## [Task brief]
In your copy, leave out the pictures and reproduce the listing below exactly.

## [Exercise data]
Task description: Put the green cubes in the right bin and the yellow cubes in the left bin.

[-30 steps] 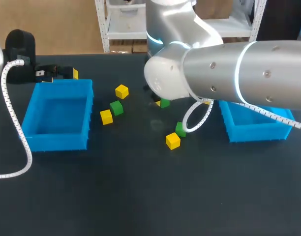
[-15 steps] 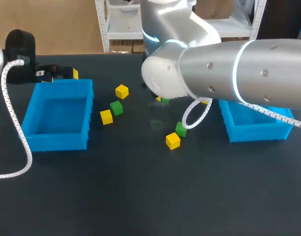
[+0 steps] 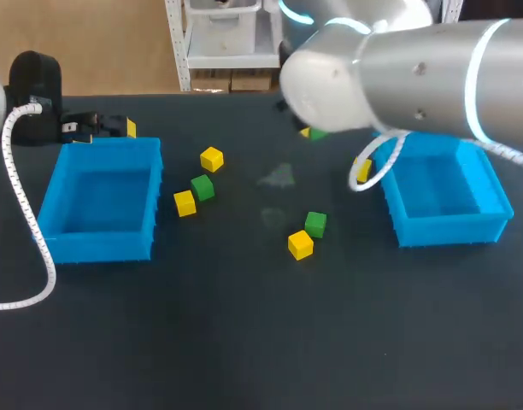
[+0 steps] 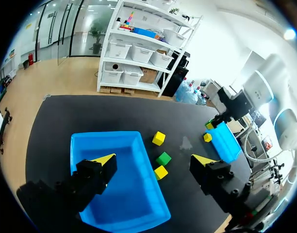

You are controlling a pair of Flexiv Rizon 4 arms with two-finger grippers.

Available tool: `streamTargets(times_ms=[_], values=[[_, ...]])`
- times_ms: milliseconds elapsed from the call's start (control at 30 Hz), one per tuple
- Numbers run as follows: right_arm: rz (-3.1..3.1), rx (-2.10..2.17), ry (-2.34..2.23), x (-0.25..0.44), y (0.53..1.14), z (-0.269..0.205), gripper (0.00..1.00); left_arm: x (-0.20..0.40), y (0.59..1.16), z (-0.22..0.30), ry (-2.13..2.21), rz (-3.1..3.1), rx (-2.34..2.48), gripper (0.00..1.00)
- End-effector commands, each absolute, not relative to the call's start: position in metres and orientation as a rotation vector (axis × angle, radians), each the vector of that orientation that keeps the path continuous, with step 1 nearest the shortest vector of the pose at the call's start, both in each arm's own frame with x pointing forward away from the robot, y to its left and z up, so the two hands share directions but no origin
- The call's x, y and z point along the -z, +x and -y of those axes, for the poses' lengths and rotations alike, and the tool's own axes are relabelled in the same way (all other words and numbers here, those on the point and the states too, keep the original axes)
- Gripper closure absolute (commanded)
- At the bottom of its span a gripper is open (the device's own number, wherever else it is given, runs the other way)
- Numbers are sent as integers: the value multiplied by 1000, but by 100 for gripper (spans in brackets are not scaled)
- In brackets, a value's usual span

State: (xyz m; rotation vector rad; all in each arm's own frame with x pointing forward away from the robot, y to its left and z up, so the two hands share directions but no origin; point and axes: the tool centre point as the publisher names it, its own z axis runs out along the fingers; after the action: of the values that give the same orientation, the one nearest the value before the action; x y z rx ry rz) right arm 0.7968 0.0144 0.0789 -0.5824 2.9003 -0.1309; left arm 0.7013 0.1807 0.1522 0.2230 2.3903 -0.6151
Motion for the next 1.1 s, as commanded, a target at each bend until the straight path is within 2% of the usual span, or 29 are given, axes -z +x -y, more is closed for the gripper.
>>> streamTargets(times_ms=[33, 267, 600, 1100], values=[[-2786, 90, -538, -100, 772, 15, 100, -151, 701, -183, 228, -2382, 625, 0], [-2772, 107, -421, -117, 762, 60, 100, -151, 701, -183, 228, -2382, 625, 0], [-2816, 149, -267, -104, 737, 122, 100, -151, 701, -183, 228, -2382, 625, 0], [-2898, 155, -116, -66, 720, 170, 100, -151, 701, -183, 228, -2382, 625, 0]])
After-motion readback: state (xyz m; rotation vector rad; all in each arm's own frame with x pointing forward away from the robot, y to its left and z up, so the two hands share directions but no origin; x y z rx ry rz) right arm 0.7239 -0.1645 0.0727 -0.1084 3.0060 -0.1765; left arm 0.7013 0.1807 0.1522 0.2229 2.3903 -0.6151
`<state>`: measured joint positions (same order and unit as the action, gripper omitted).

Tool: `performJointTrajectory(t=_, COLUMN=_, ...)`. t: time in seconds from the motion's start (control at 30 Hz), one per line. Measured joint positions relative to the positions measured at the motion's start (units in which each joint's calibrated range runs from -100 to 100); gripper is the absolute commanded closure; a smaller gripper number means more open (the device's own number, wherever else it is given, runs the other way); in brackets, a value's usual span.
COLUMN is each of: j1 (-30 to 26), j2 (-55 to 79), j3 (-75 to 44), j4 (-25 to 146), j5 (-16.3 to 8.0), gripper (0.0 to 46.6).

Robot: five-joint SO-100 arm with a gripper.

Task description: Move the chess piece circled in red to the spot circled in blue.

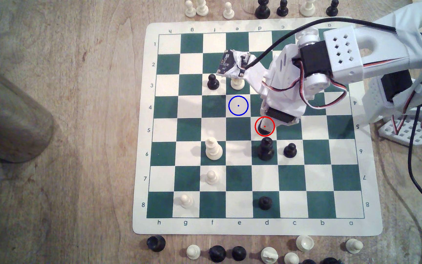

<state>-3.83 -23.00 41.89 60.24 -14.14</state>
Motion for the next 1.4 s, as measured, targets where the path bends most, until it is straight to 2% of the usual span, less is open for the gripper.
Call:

## [Reply]
Task description: Put the green cubes in the right bin and the yellow cubes in the left bin.

[-30 steps] 
[-15 steps] 
[+0 steps] 
[+0 steps] 

You are controlling a pair of Flexiv Rizon 4 arms with two-finger grippers.

Available tool: `streamTargets(times_ms=[_], values=[[_, ...]])`
- times_ms: milliseconds elapsed from the call's start (control at 30 Hz), one per tuple
- Numbers run as follows: right_arm: rz (-3.1..3.1), rx (-2.10..2.17), ry (-2.34..2.23), x (-0.25..0.44), y (0.53..1.14), z (-0.269..0.205), gripper (0.00..1.00); left_arm: x (-0.20..0.40), y (0.59..1.16), z (-0.22..0.30), ry (-2.13..2.21), rz (-3.1..3.1), rx (-2.34..2.48), gripper (0.00..1.00)
- End-effector commands, each absolute, not relative to the call's start: position in metres and orientation as a rotation vector (axis × angle, radians), each the vector of that orientation that keeps the path continuous, with step 1 nearest the shortest vector of the pose at the call's start, both in each arm's own frame with x pointing forward away from the robot, y to its left and z up, so the two hands share directions but no origin
- The call's x, y and z point along the -z, +x and -y of those axes, for the poses' lengths and rotations alike, and the tool's own axes are relabelled in the same way (all other words and numbers here, those on the point and the states too, keep the original axes)
- Gripper closure absolute (commanded)
- At the bottom of its span a gripper is open (the device's own number, wherever else it is given, runs the other way)
- Numbers are sent as integers: the value multiplied by 1000, but by 100 for gripper (spans in brackets are not scaled)
- In brackets, a value's usual span

State: (xyz m; rotation vector rad; all in each arm's own frame with x pointing forward away from the robot, y to its left and z up, so the two hands share directions but no origin; point and axes: the tool centre point as the publisher names it, its own z axis runs out along the fingers; after the action: of the values that give the same orientation, the one nearest the value before the action; x y z rx ry rz) right arm 0.7968 0.0144 0.0789 -0.5824 2.9003 -0.1309; left arm 0.7013 0.1807 0.1522 0.2230 2.3903 -0.6151
Motion for the next 1.1 s, as commanded, a target at each bend until the straight path is within 2% of the usual span, or 29 are given, axes -z +x -y, more is closed for the gripper.
>>> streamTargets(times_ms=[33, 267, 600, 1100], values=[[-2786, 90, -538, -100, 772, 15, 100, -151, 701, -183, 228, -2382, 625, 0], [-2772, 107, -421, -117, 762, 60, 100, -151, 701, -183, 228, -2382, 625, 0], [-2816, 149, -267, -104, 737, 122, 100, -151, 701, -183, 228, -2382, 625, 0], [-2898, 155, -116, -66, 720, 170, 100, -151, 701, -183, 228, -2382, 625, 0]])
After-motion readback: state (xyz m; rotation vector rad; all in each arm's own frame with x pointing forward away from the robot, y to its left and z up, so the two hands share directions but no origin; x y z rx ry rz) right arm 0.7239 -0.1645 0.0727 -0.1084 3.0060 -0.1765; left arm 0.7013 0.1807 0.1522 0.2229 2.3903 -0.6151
`<state>`: measured joint positions (same order and unit as the action, gripper omitted).

Tool: `performJointTrajectory(t=_, COLUMN=_, ...)`. t: time in seconds from the motion's start (control at 30 Hz), one per line. Measured joint positions relative to the positions measured at the motion's start (units in which each joint's calibrated range runs from -100 to 100); gripper is the absolute commanded closure; a smaller gripper number means more open (the device's own number, wherever else it is given, runs the other way); in brackets, a value's usual span.
COLUMN is each of: j1 (-30 to 26), j2 (-55 to 79), j3 (-75 to 44), j4 (-25 to 146), j5 (-16.3 to 8.0), gripper (0.0 to 46.6).

Robot: five-joint SO-100 arm with a gripper.

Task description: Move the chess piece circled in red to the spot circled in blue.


<state>-3.83 -23.00 41.89 60.24 -14.14</state>
Motion for the next 1.4 s, as measured, targets where the path bends most, until it is straight to 2% of the usual span, less is open for the gripper.
Call:

Work on this exercise has been finished.